Effectiveness of Targeted Insulin-Adherence Interventions for Glycemic Control Using Predictive Analytics Among Patients With Type 2 Diabetes: A Randomized Clinical Trial

Abstract

Importance: Patient adherence to antidiabetic medications, especially insulin, remains poor, leading to adverse outcomes and increased costs. Most adherence interventions have only been modestly effective, partly because they are not targeted to patients who could benefit most.

Objective: To evaluate whether delivering more intensive insulin-adherence interventions only to individuals with type 2 diabetes predicted to benefit most was more effective than delivering a lower-intensity intervention to a larger group of unselected individuals.

Design, setting, and participants: This 3-arm pragmatic randomized clinical trial used data from Horizon, the largest health insurer in New Jersey, on 6000 participants 18 years or older with type 2 diabetes who were receiving basal insulin. Patients were excluded if they were insured by Medicaid or Medicare or had fewer than 3 months of continuous enrollment. The study was conducted from July 7, 2016, through October 5, 2017. Analyses were conducted from February 5 to September 24, 2018.

Interventions: Eligible patients were randomized to 3 arms in a 1:1:1 ratio. Randomization was stratified based on baseline availability of 1 or more glycated hemoglobin A1c (HbA1c) test values. All arms were designed to cost the same, and each cohort received a tailored pharmacist telephone consultation varying based on (1) proportion receiving the intervention and (2) intensity, including follow-up frequency and cointerventions. Arm 1 offered a low-intensity intervention to all patients. Arm 2 offered a moderate-intensity intervention to 60% of patients based on their predicted risk of insulin nonadherence. Arm 3 offered a high-intensity intervention to 40% of patients based on glycemic control and predicted risk of insulin nonadherence.
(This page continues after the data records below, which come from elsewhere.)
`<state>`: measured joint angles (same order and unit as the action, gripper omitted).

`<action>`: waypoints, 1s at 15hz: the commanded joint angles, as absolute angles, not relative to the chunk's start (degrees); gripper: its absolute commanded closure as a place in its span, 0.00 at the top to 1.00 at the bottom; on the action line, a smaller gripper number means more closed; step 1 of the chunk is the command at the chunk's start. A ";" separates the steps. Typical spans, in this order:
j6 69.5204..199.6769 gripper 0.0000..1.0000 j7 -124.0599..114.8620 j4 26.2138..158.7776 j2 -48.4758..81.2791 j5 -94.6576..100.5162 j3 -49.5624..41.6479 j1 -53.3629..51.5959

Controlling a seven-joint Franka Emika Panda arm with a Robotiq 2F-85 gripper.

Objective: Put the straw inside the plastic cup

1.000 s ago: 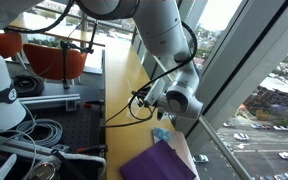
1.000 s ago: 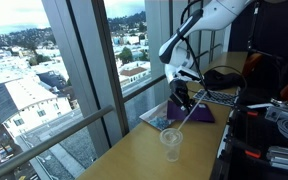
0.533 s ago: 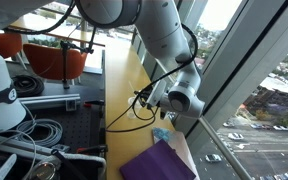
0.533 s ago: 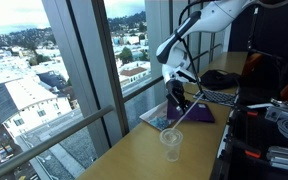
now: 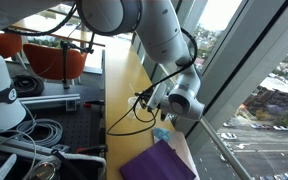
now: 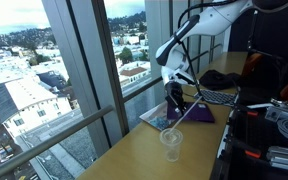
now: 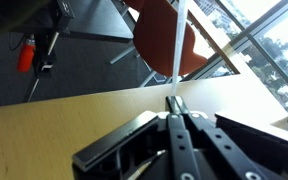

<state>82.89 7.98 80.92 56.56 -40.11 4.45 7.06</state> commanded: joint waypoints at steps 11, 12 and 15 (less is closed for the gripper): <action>81.01 0.00 7.38 76.92 60.97 -40.95 5.03 8.07; 80.96 0.00 7.38 76.60 61.23 -40.95 5.04 8.15; 80.95 0.00 7.43 75.86 62.03 -40.87 5.13 8.24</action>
<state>82.89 7.98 78.59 60.21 -40.11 4.45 7.43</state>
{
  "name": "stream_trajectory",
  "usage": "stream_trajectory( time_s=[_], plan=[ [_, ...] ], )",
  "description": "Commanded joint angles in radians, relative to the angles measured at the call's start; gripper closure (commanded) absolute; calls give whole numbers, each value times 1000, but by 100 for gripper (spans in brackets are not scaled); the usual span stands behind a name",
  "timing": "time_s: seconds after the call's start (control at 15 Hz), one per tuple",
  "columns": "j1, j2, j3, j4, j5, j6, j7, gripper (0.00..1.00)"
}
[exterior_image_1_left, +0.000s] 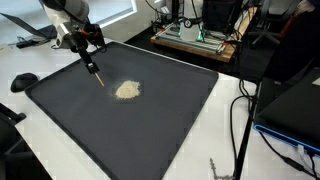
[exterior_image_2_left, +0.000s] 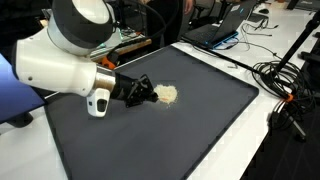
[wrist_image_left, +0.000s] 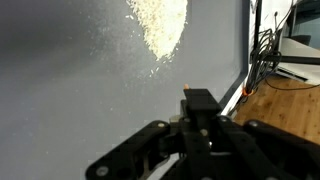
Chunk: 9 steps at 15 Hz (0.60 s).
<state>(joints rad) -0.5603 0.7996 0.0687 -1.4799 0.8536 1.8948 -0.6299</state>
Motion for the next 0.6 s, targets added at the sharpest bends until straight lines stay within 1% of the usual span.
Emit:
stream_trajectory(
  time_s=[0.0,0.33,0.53],
  plan=[
    [39,-183,-48,-237,74,74,-39,97],
    [120,-363,-111,-472,103,170,-40,97],
    [183,-479,-137,-622,126,273,-19,97]
  ],
)
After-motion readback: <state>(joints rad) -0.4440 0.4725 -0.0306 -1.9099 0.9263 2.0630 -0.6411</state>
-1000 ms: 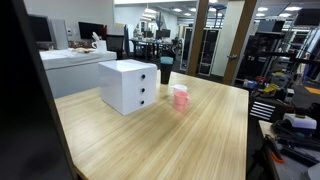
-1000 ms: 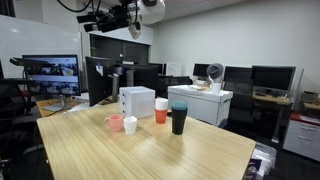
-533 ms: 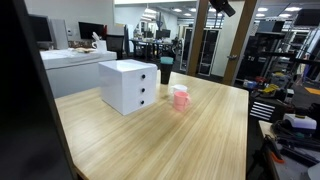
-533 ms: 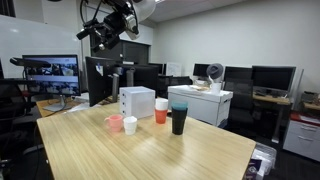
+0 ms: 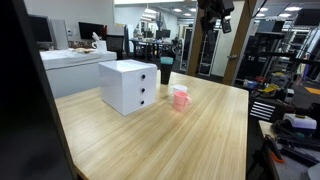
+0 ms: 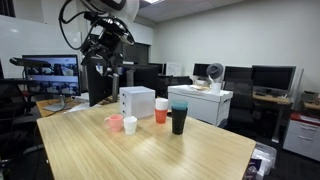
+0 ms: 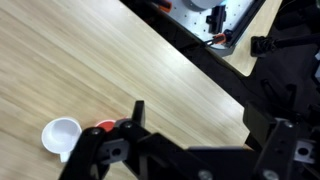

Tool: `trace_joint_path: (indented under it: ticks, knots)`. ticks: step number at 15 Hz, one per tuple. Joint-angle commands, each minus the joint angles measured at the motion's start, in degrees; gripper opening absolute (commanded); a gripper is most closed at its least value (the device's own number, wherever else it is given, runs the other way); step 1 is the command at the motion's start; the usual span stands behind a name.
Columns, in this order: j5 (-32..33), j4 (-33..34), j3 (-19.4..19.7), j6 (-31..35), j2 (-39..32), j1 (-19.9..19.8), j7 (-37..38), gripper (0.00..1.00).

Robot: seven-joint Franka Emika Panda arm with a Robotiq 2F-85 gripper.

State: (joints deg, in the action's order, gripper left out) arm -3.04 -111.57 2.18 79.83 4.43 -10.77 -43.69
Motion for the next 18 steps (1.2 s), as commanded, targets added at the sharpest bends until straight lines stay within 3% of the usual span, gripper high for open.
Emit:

Main outcomes and measures: The primary outcome was insulin persistence. Secondary outcomes were changes in HbA1c level and health care utilization. Outcomes were evaluated in arms 2 and 3 vs arm 1 using claims data, intention-to-treat principles, and multiple imputation for missing values in the 12-month follow-up.

Results: Among 6000 participants, mean (SD) age was 55.9 (11.0) years and 3344 (59.8%) were male. Compared with arm 1, insulin nonpersistence did not differ in arm 2 (relative risk, 0.88; 95% CI, 0.75-1.03) or arm 3 (relative risk, 0.91; 95% CI, 0.77-1.06). Glycemic control was similar in arm 2 and arm 1 (absolute HbA1c level difference, -0.15%; 95% CI, -0.34% to 0.05%) but was better in arm 3 (absolute HbA1c level difference, -0.25%; 95% CI, -0.43% to -0.06%). Total spending and office visits did not differ, but arm 2 (moderate intensity intervention) had more hospitalizations (odds ratio, 1.22; 95% CI, 1.06-1.41) and emergency department visits (odds ratio, 1.38; 95% CI, 1.24-1.53) than did arm 1 (low intensity intervention).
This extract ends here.